Jianyuan Zhong, Zeju Li, Zhijian Xu, Xiangyu Wen, Qiang Xu

2025-02-18

Dyve: Thinking Fast and Slow for Dynamic Process Verification

Summary

This paper talks about Dyve, a new AI system that improves how large language models (LLMs) detect errors in reasoning by combining two types of thinking: fast, instinctive decisions and slow, careful analysis. It is inspired by how humans use both quick judgments and detailed reasoning to solve problems.

What's the problem?

Current AI systems often struggle with detecting errors in complex reasoning tasks because they rely on a single approach to thinking. This makes them less effective at handling both simple and complicated steps in processes, leading to mistakes in areas like verifying workflows or solving advanced math problems.

What's the solution?

The researchers created Dyve, which uses a dual-process system inspired by Daniel Kahneman's theory of fast and slow thinking.
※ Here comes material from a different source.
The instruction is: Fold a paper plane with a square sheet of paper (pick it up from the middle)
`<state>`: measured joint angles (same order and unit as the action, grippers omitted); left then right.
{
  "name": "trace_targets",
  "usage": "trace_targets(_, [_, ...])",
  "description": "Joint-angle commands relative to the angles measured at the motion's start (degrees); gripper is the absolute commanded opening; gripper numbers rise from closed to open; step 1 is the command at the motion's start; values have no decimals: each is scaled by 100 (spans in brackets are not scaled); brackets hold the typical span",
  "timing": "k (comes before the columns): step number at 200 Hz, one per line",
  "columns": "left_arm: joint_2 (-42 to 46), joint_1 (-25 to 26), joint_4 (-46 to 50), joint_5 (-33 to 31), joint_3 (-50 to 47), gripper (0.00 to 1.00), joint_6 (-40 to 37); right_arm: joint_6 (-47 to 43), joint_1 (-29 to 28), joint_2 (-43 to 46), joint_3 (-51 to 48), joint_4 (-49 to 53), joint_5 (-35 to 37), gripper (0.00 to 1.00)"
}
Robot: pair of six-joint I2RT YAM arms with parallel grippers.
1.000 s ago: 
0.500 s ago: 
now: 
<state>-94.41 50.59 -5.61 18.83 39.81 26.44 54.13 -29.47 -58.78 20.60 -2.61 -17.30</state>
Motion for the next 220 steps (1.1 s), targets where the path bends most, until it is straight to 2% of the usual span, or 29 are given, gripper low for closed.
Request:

For easy tasks, Dyve uses a quick, instinctive method (System 1), while for harder tasks, it switches to a more detailed and deliberate approach (System 2). They also introduced a new training method that filters out noisy data and uses techniques like Monte Carlo estimation to improve accuracy. Tests on benchmarks like ProcessBench and the MATH dataset showed that Dyve performs significantly better than existing systems at detecting reasoning errors.

Why it matters?

This matters because Dyve could make AI systems much more reliable for tasks that involve complex reasoning, such as verifying business processes or solving mathematical problems. By combining fast and slow thinking, it mimics human problem-solving more closely, paving the way for smarter and more adaptable AI systems.

Abstract

We present Dyve, a dynamic process verifier that enhances reasoning error detection in large language models by integrating fast and slow thinking, inspired by Kahneman's Systems Theory. Dyve adaptively applies immediate token-level confirmation System 1 for straightforward steps and comprehensive analysis System 2 for complex ones. Leveraging a novel step-wise consensus-filtered process supervision technique, combining Monte Carlo estimation with LLM based evaluation, Dyve curates high-quality supervision signals from noisy data. Experimental results on ProcessBench and the MATH dataset confirm that Dyve significantly outperforms existing process-based verifiers and boosts performance in Best-of-N settings.